Efficient Mesoporous MgO/g-C(3)N(4) for Heavy Metal Uptake: Modeling Process and Adsorption Mechanism

Removing toxic metal ions arising from contaminated wastewaters caused by industrial effluents with a cost-effective method tackles a serious concern worldwide. The adsorption process onto metal oxide and carbon-based materials offers one of the most efficient technologies adopted for metal ion removal. In this study, mesoporous MgO/g-C(3)N(4) sorbent is fabricated by ultrasonication method for the uptake Pb (II) and Cd (II) heavy metal ions from an aqueous solution. The optimum conditions for maximum uptake: initial concentration of metal ions 250 mg g(−1), pH = 5 and pH = 3 for Pb(++) and Cd(++), and a 60 mg dose of adsorbent.
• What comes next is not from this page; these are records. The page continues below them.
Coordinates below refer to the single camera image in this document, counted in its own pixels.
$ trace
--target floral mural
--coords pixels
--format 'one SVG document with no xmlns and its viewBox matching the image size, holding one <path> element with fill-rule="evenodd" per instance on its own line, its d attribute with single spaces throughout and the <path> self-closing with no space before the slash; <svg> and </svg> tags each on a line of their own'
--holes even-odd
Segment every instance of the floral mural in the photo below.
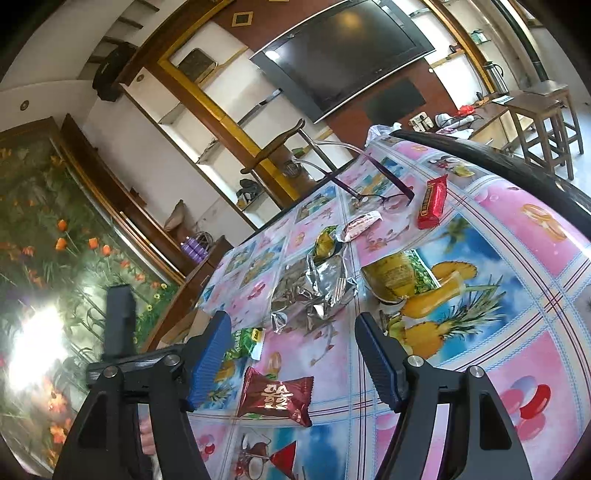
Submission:
<svg viewBox="0 0 591 480">
<path fill-rule="evenodd" d="M 106 290 L 129 284 L 141 345 L 177 290 L 126 242 L 41 131 L 0 140 L 0 430 L 44 474 L 100 360 Z"/>
</svg>

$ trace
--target silver foil wrapper
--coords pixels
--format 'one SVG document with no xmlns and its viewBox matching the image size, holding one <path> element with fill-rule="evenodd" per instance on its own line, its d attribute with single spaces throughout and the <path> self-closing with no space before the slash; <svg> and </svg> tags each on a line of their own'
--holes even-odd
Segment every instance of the silver foil wrapper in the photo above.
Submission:
<svg viewBox="0 0 591 480">
<path fill-rule="evenodd" d="M 312 252 L 286 268 L 271 299 L 271 323 L 280 333 L 288 324 L 308 332 L 326 324 L 357 293 L 344 252 L 314 263 Z"/>
</svg>

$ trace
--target wall-mounted tv
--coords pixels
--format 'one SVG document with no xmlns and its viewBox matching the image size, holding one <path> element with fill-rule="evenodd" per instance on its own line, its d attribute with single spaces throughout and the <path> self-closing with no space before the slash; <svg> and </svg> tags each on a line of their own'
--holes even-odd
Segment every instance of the wall-mounted tv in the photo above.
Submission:
<svg viewBox="0 0 591 480">
<path fill-rule="evenodd" d="M 251 60 L 317 122 L 432 51 L 391 0 L 345 0 L 280 35 Z"/>
</svg>

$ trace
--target person's hand
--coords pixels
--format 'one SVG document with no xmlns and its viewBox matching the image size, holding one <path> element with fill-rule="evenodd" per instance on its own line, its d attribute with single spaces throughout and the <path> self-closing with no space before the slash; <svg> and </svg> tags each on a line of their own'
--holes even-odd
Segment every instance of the person's hand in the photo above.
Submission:
<svg viewBox="0 0 591 480">
<path fill-rule="evenodd" d="M 156 444 L 152 432 L 152 420 L 148 416 L 139 423 L 139 438 L 145 455 L 156 455 Z"/>
</svg>

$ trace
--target wrapped candy
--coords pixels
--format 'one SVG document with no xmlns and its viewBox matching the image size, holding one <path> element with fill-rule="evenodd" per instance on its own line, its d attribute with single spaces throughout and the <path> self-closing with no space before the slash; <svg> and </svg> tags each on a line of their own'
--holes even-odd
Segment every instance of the wrapped candy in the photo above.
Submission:
<svg viewBox="0 0 591 480">
<path fill-rule="evenodd" d="M 253 367 L 246 369 L 238 416 L 255 413 L 292 419 L 311 427 L 308 407 L 312 400 L 314 377 L 302 377 L 285 382 L 271 380 Z"/>
<path fill-rule="evenodd" d="M 439 225 L 443 205 L 447 196 L 447 175 L 427 182 L 427 191 L 418 213 L 417 226 L 420 230 Z"/>
</svg>

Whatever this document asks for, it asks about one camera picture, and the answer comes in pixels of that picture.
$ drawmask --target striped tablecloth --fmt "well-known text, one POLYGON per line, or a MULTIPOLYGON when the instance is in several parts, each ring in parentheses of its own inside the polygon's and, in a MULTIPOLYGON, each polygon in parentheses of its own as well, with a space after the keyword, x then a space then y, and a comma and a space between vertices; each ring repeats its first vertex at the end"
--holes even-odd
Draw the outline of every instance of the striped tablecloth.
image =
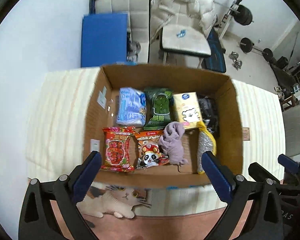
MULTIPOLYGON (((48 73, 36 109, 29 117, 26 158, 28 177, 41 182, 69 174, 82 163, 84 120, 99 68, 48 73)), ((258 162, 278 179, 284 169, 277 157, 285 153, 285 134, 277 95, 232 80, 242 127, 250 128, 250 141, 243 142, 243 171, 258 162)), ((154 189, 151 208, 136 207, 136 215, 177 216, 196 214, 226 206, 211 185, 183 189, 154 189)))

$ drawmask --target red snack bag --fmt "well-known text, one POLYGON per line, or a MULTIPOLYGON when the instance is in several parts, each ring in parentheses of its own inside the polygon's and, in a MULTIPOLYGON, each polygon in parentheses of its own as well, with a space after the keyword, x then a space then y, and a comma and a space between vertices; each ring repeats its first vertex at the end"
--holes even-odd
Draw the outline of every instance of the red snack bag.
POLYGON ((106 157, 102 169, 111 171, 134 171, 134 167, 129 160, 129 140, 135 133, 134 126, 107 127, 103 128, 106 133, 106 157))

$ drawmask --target dumbbell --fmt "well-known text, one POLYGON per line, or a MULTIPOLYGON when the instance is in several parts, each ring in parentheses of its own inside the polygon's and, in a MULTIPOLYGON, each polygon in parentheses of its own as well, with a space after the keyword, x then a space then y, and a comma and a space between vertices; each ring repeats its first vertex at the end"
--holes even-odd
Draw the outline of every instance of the dumbbell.
POLYGON ((252 49, 255 49, 257 51, 260 51, 264 57, 264 59, 269 62, 273 58, 273 52, 269 48, 265 48, 264 50, 257 49, 254 46, 254 43, 248 39, 248 38, 243 38, 240 41, 240 48, 244 53, 249 53, 252 51, 252 49))
POLYGON ((229 58, 232 59, 233 61, 233 66, 238 70, 239 68, 241 68, 242 66, 242 61, 241 60, 238 60, 238 57, 239 57, 239 54, 236 53, 236 52, 231 52, 229 54, 229 58))

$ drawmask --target blue gripper pad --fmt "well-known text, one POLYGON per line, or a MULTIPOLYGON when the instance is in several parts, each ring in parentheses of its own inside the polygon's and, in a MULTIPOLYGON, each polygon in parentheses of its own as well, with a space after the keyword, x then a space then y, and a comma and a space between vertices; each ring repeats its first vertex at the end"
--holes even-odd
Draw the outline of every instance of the blue gripper pad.
POLYGON ((213 185, 218 197, 221 201, 226 203, 232 202, 231 185, 226 180, 225 176, 221 173, 219 167, 215 164, 212 158, 214 155, 209 156, 208 152, 202 154, 201 165, 205 173, 207 174, 211 184, 213 185))
POLYGON ((86 165, 85 169, 81 171, 81 174, 79 175, 79 177, 77 178, 77 180, 73 185, 73 189, 72 189, 73 203, 81 202, 84 199, 84 196, 86 195, 89 187, 91 186, 91 183, 93 182, 94 178, 96 177, 96 174, 100 170, 101 163, 102 163, 101 155, 97 151, 93 151, 91 155, 92 154, 94 154, 94 156, 89 161, 89 163, 86 164, 85 161, 82 164, 82 165, 86 165))
POLYGON ((285 167, 285 169, 291 174, 296 174, 299 171, 299 163, 296 163, 284 154, 280 154, 278 156, 278 163, 285 167))

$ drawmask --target panda cartoon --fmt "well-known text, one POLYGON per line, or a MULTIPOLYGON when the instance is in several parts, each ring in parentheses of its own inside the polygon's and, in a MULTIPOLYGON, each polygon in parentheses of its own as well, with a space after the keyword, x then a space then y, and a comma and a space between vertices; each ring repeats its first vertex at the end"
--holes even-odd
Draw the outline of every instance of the panda cartoon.
POLYGON ((160 162, 159 158, 161 158, 161 153, 157 145, 147 144, 142 147, 141 166, 158 166, 160 162))
POLYGON ((197 122, 200 120, 199 113, 196 111, 195 108, 183 111, 182 115, 183 115, 183 120, 189 123, 197 122))

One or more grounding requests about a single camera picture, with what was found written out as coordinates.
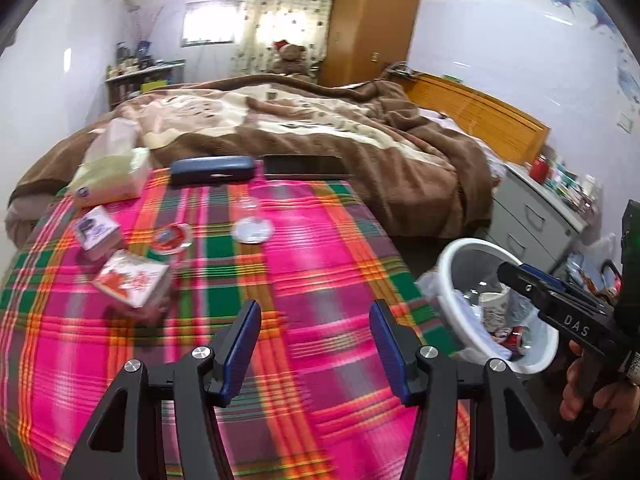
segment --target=window
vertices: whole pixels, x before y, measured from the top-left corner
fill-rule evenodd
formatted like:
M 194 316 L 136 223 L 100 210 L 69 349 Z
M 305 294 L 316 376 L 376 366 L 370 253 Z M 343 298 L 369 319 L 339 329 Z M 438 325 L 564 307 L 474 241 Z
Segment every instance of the window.
M 312 15 L 305 10 L 278 10 L 265 12 L 256 31 L 259 42 L 271 45 L 274 41 L 285 39 L 293 44 L 313 43 L 311 27 Z
M 187 4 L 182 46 L 233 43 L 238 30 L 238 2 L 221 0 Z

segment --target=small box
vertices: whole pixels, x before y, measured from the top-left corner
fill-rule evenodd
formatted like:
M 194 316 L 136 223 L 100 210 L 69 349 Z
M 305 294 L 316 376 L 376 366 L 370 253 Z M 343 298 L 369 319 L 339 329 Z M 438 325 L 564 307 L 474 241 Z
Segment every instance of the small box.
M 165 310 L 171 272 L 167 264 L 119 250 L 109 258 L 93 284 L 113 298 L 112 306 L 119 313 L 155 324 Z
M 79 219 L 73 230 L 87 258 L 92 261 L 111 256 L 124 243 L 120 225 L 101 205 Z

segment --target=wall socket
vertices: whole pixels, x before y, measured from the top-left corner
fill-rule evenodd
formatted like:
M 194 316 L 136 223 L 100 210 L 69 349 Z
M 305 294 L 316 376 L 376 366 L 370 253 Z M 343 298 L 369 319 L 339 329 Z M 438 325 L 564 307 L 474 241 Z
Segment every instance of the wall socket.
M 628 134 L 631 133 L 631 130 L 634 127 L 634 122 L 632 119 L 628 118 L 625 114 L 620 114 L 618 118 L 618 126 L 625 130 Z

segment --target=plaid blanket
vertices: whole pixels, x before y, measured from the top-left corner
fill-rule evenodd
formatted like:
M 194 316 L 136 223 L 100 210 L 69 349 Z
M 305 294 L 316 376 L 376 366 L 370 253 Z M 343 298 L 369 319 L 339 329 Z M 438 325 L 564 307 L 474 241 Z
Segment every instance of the plaid blanket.
M 155 172 L 142 197 L 111 203 L 129 249 L 148 255 L 152 232 L 193 227 L 161 327 L 110 314 L 79 264 L 61 194 L 8 270 L 0 303 L 0 428 L 35 479 L 58 480 L 110 381 L 133 357 L 171 362 L 262 307 L 262 330 L 242 391 L 217 410 L 236 478 L 397 478 L 415 410 L 391 394 L 368 327 L 374 298 L 424 341 L 453 351 L 393 245 L 342 182 L 267 182 L 171 189 Z M 230 236 L 234 203 L 260 199 L 273 221 L 261 246 Z M 180 478 L 173 403 L 163 406 L 165 455 Z M 468 416 L 460 407 L 452 477 L 466 478 Z

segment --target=screw
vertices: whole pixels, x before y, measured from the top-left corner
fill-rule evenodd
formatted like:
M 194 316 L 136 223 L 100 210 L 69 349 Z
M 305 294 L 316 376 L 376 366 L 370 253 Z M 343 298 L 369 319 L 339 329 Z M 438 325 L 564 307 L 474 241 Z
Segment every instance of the screw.
M 140 370 L 141 366 L 142 366 L 142 363 L 137 359 L 130 359 L 124 364 L 124 369 L 127 372 L 137 372 L 138 370 Z
M 507 365 L 500 359 L 491 359 L 489 361 L 489 368 L 494 372 L 503 372 L 507 369 Z
M 206 359 L 211 355 L 211 348 L 209 348 L 208 346 L 198 346 L 197 348 L 193 349 L 191 355 L 196 359 Z
M 425 359 L 433 359 L 438 356 L 438 349 L 433 346 L 423 346 L 420 348 L 420 355 Z

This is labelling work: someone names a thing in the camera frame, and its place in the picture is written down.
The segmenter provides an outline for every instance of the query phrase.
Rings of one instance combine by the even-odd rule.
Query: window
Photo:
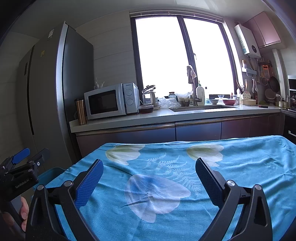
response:
[[[138,88],[158,97],[192,91],[187,65],[208,94],[234,93],[235,69],[221,23],[181,15],[131,18]]]

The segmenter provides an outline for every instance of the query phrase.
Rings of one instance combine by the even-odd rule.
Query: white label sticker
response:
[[[48,34],[48,39],[50,39],[52,37],[52,34],[54,33],[54,29],[50,30],[49,34]]]

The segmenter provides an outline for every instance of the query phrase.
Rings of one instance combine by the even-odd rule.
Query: sink
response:
[[[234,106],[228,106],[228,105],[213,104],[213,105],[179,107],[179,108],[171,109],[171,110],[174,111],[174,112],[179,112],[179,111],[211,110],[211,109],[227,109],[227,108],[235,108],[235,107]]]

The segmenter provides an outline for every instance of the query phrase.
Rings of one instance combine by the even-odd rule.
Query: microwave knob
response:
[[[128,101],[126,102],[128,105],[132,105],[133,104],[133,100],[132,99],[128,99]]]
[[[125,94],[130,96],[133,92],[131,90],[126,90]]]

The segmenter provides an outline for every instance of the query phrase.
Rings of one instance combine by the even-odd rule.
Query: faucet
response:
[[[192,84],[192,89],[193,89],[193,105],[197,106],[198,102],[202,102],[202,99],[198,98],[196,96],[196,86],[195,86],[195,81],[194,79],[197,77],[196,74],[194,73],[191,65],[187,66],[187,76],[188,76],[188,83]]]

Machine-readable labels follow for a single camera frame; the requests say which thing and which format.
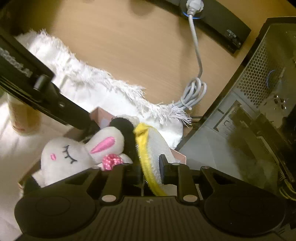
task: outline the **mesh panel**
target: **mesh panel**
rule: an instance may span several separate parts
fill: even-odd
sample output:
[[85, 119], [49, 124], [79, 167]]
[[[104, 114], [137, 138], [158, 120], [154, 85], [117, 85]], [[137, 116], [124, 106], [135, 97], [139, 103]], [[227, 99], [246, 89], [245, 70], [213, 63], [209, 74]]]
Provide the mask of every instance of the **mesh panel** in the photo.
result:
[[240, 76], [235, 92], [250, 106], [258, 108], [272, 92], [281, 70], [282, 67], [268, 55], [266, 42], [262, 41]]

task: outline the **white fluffy rug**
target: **white fluffy rug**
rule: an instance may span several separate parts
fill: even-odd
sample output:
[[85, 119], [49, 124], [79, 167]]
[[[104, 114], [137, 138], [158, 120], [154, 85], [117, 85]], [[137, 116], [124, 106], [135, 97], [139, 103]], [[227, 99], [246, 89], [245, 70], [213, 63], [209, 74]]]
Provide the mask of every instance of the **white fluffy rug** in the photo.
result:
[[171, 148], [181, 140], [182, 122], [191, 122], [173, 103], [152, 104], [144, 99], [143, 87], [116, 80], [110, 73], [79, 61], [60, 39], [45, 31], [31, 31], [17, 40], [56, 74], [53, 83], [61, 93], [89, 112], [100, 106], [115, 116], [137, 116], [154, 126]]

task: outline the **yellow wire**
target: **yellow wire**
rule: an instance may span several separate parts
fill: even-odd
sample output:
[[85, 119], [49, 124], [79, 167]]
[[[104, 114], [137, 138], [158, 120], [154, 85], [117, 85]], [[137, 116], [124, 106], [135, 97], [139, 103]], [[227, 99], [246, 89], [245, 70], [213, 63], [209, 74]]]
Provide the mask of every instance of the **yellow wire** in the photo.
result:
[[289, 183], [287, 179], [285, 179], [285, 184], [287, 185], [287, 187], [289, 188], [289, 190], [290, 190], [292, 193], [296, 194], [296, 192], [294, 191], [294, 188], [292, 187], [292, 184]]
[[282, 193], [281, 189], [279, 189], [279, 193], [280, 193], [285, 199], [289, 199], [288, 197], [286, 197], [285, 194]]
[[283, 191], [283, 193], [286, 195], [286, 197], [288, 197], [289, 199], [291, 199], [292, 201], [296, 201], [295, 198], [292, 198], [283, 188], [281, 188], [281, 190]]

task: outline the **pink inner ear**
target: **pink inner ear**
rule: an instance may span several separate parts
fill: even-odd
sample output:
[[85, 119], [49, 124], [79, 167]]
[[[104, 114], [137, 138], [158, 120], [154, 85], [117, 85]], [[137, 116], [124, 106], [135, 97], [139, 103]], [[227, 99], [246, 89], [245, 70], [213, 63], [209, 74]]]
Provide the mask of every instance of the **pink inner ear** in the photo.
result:
[[91, 150], [91, 154], [104, 151], [110, 148], [111, 146], [113, 146], [114, 144], [115, 144], [115, 138], [107, 137]]

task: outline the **cardboard box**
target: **cardboard box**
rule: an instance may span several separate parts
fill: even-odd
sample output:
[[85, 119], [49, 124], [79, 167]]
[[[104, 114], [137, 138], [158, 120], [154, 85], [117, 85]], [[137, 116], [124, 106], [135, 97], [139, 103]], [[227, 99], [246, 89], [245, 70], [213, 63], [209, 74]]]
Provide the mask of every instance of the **cardboard box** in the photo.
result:
[[[96, 108], [92, 113], [90, 113], [90, 117], [100, 126], [101, 129], [109, 126], [110, 121], [114, 118], [113, 115], [111, 115], [109, 112], [105, 111], [100, 107]], [[84, 130], [72, 128], [64, 135], [64, 137], [68, 137], [76, 141], [81, 141], [83, 139], [84, 133]], [[171, 149], [171, 151], [175, 159], [179, 160], [182, 164], [186, 164], [186, 156], [182, 155], [181, 153], [175, 150]], [[40, 168], [41, 163], [40, 158], [38, 158], [36, 162], [34, 162], [34, 164], [30, 166], [28, 170], [26, 170], [26, 172], [23, 174], [22, 178], [18, 182], [19, 187], [23, 189], [26, 179], [28, 179], [36, 171], [40, 170]]]

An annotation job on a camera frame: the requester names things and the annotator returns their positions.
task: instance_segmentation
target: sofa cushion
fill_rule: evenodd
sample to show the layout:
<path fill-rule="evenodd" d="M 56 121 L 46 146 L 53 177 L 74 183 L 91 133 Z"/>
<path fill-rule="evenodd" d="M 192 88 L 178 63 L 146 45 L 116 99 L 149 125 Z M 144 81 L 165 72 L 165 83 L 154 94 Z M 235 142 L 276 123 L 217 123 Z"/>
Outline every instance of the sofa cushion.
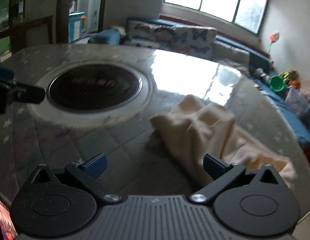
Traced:
<path fill-rule="evenodd" d="M 129 38 L 170 43 L 174 36 L 174 27 L 129 20 L 126 34 Z"/>
<path fill-rule="evenodd" d="M 174 52 L 211 60 L 216 33 L 216 28 L 175 26 L 171 47 Z"/>
<path fill-rule="evenodd" d="M 265 57 L 264 55 L 258 53 L 257 51 L 240 44 L 236 41 L 232 41 L 231 39 L 225 38 L 220 35 L 216 35 L 216 40 L 221 41 L 223 43 L 226 43 L 230 46 L 233 46 L 238 49 L 243 49 L 246 50 L 250 53 L 250 58 L 249 58 L 249 65 L 252 66 L 254 69 L 257 68 L 262 68 L 265 73 L 270 74 L 271 73 L 271 68 L 270 68 L 270 63 L 269 63 L 269 58 Z"/>
<path fill-rule="evenodd" d="M 124 45 L 136 46 L 136 47 L 146 47 L 150 49 L 163 49 L 171 50 L 166 43 L 159 43 L 156 41 L 148 41 L 144 39 L 135 39 L 127 37 L 123 43 Z"/>
<path fill-rule="evenodd" d="M 118 45 L 121 40 L 119 31 L 113 29 L 106 29 L 96 35 L 92 36 L 87 42 L 98 44 Z"/>
<path fill-rule="evenodd" d="M 213 61 L 217 61 L 223 58 L 228 58 L 231 61 L 242 64 L 244 66 L 249 65 L 250 53 L 246 50 L 232 47 L 228 44 L 216 41 L 213 47 Z"/>

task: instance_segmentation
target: ribbed gray panel
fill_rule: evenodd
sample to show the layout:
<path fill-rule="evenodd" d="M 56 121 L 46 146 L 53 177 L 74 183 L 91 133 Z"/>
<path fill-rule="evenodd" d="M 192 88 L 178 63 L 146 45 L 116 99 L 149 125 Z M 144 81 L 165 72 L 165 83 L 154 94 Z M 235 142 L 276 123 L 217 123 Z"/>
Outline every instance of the ribbed gray panel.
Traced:
<path fill-rule="evenodd" d="M 21 235 L 16 240 L 30 240 Z M 105 206 L 96 220 L 63 240 L 248 240 L 221 226 L 211 211 L 183 196 L 128 196 Z M 292 240 L 283 236 L 278 240 Z"/>

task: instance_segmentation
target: plastic bag
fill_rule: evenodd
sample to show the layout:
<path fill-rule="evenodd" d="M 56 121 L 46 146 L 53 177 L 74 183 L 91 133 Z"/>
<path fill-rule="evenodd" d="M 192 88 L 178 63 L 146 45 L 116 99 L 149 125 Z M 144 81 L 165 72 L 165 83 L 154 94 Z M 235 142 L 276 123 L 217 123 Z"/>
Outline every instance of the plastic bag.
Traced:
<path fill-rule="evenodd" d="M 289 89 L 285 103 L 290 106 L 299 119 L 303 118 L 307 112 L 310 111 L 310 104 L 308 101 L 293 87 Z"/>

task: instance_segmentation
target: window frame
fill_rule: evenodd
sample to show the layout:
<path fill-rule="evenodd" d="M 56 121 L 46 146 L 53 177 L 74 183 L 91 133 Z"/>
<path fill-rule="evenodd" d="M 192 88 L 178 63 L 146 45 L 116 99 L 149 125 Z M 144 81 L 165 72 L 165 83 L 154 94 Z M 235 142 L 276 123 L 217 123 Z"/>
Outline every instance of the window frame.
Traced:
<path fill-rule="evenodd" d="M 202 12 L 200 9 L 202 8 L 203 0 L 201 0 L 201 2 L 200 2 L 199 9 L 193 9 L 193 8 L 190 8 L 190 7 L 187 7 L 187 6 L 182 6 L 182 5 L 175 4 L 175 3 L 167 3 L 167 2 L 165 2 L 165 0 L 162 0 L 162 3 L 168 4 L 168 5 L 169 5 L 169 4 L 177 5 L 177 6 L 180 6 L 180 7 L 182 7 L 182 8 L 188 8 L 188 9 L 190 9 L 190 10 L 192 10 L 192 11 L 196 11 L 196 12 L 201 13 L 201 14 L 204 14 L 204 15 L 216 17 L 216 18 L 218 18 L 218 19 L 220 19 L 220 20 L 222 20 L 222 21 L 225 21 L 225 22 L 228 22 L 228 23 L 230 23 L 230 24 L 234 24 L 234 25 L 236 25 L 236 26 L 238 26 L 238 27 L 240 27 L 240 28 L 243 28 L 243 29 L 249 31 L 250 33 L 252 33 L 252 34 L 254 34 L 254 35 L 256 35 L 256 36 L 260 36 L 261 28 L 262 28 L 262 25 L 263 25 L 263 22 L 264 22 L 264 18 L 265 18 L 266 11 L 267 11 L 267 8 L 268 8 L 269 0 L 266 0 L 265 8 L 264 8 L 264 10 L 263 10 L 263 16 L 262 16 L 262 19 L 261 19 L 261 23 L 260 23 L 260 25 L 259 25 L 259 27 L 258 27 L 257 33 L 254 33 L 254 32 L 252 32 L 251 30 L 249 30 L 249 29 L 247 29 L 247 28 L 245 28 L 245 27 L 243 27 L 243 26 L 241 26 L 241 25 L 235 23 L 235 19 L 236 19 L 236 16 L 237 16 L 237 12 L 238 12 L 238 8 L 239 8 L 240 1 L 241 1 L 241 0 L 238 0 L 238 1 L 237 1 L 237 6 L 236 6 L 236 9 L 235 9 L 235 12 L 234 12 L 233 20 L 232 20 L 231 22 L 226 21 L 226 20 L 224 20 L 224 19 L 222 19 L 222 18 L 219 18 L 219 17 L 217 17 L 217 16 L 215 16 L 215 15 Z"/>

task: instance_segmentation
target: green bowl
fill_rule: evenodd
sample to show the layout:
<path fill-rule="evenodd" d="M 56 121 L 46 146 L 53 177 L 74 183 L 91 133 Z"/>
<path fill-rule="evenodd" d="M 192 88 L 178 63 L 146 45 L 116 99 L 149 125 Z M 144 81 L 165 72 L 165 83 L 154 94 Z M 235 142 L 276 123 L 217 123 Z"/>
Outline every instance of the green bowl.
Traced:
<path fill-rule="evenodd" d="M 279 75 L 272 76 L 270 78 L 270 88 L 276 93 L 284 90 L 285 82 L 284 82 L 283 78 Z"/>
In less than 50 min, the equilibrium is reached with a good adsorption capacity of 114 and 90 mg g(−1) corresponding to Pb(++) and Cd(++), respectively. Moreover, the adsorption isotherm models fit well with the Langmuir isotherm, while the kinetics model fitting study manifest a perfect fit with the pseudo-second order. The as fabricated mesoporous MgO/g-C(3)N(4) sorbent exhibit excellent Pb(++) and Cd(++) ions uptake and can be utilized as a potential adsorbent in wastewater purification.